21 Bridges and all the images you see in this review are owned by STX Films
Directed by Brian Kirk
Look, the holiday season is a busy time and this one slipped through the cracks, alright? Besides, even if this movie hasn’t been in theaters since Disney Plus came out, it still has SOME value… at least once the blu ray comes out… right? Eh, whatever. I’ve got a To Do list for the end of the year, and we’re putting a little check next to this one right the heck now. Is this cop thriller a fun little distraction from the rest of the big movies that came out in the last two months, or is there a reason I kept pushing this one to the back burner until it was well past the point of being relevant? Let’s find out!!

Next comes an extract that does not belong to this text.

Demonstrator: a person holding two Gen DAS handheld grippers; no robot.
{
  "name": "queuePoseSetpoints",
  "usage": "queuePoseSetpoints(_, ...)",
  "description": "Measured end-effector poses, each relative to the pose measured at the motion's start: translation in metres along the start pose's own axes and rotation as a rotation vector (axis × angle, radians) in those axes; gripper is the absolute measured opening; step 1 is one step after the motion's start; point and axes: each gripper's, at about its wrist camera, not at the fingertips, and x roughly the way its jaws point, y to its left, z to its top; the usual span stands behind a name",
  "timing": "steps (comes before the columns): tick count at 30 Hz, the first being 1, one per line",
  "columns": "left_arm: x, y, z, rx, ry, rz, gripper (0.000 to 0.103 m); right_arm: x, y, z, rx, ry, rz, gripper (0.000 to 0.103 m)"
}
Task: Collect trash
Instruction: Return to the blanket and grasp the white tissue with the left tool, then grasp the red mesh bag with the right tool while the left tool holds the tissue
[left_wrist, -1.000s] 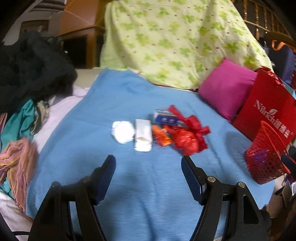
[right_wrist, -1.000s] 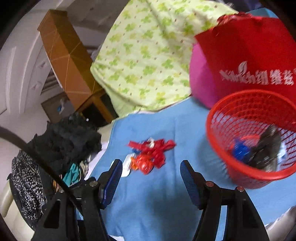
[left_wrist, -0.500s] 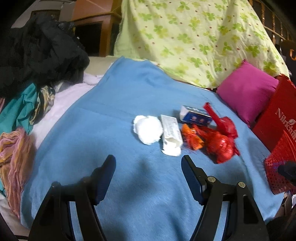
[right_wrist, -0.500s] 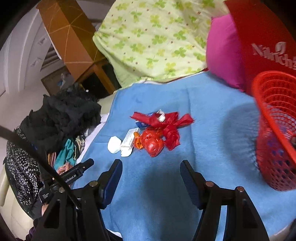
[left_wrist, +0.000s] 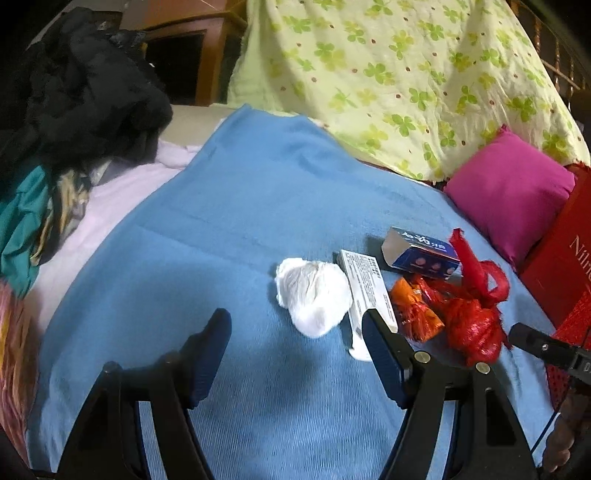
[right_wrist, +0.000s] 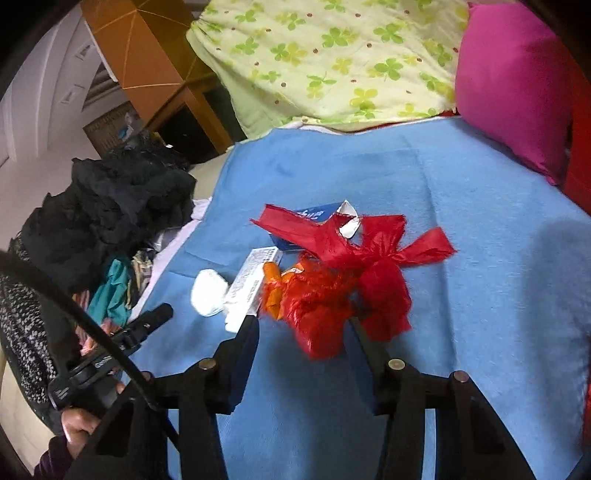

Super Detective Andre Davis (Chadwick Boseman) is called to the scene of a gruesome crime. A bunch of cops were found dead at the scene of a drug robbery and the two suspects have disappeared with a large amount of cocaine. Said suspects are Michael and Ray (Stephan James and Taylor Kitsch) who we learn were not expecting THAT much coaine to be there, let alone any cops, and so they have to find a way to get out of town and probably even further than that as soon as possible with the drugs they took being their best bargaining chip in the seedy underbelly of organized crime in the city. Andre however is hot on their heels along with his temporary partner Frankie (Sienna Miller) from Narcotics that seems to be particularly invested in this case along with Captain McKenna (JK Simmons) who was in charge of all the officers gunned down during this raid. Andre’s big plan to catch the crooks is to shut down the island of Manhattan (which includes it’s TWENTY-ONE BRIDGES) to any traffic in or out and hopefully root out the two bad guys before they can escape without a trace, but as Ray and Michael work their way through dealers, contacts, and Swiss bank account dudes to try and secure safe passage, they may have come across some information that puts an even bigger target on their backs than the ones they already had. Will Andre be able to find these two and uncover the mystery of wat exactly happened this night? What secrets did Ray and Michael learn, and is it their ticket to freedom or their ultimate death sentence? Most importantly, is this a role worthy of the king of Wakanda!?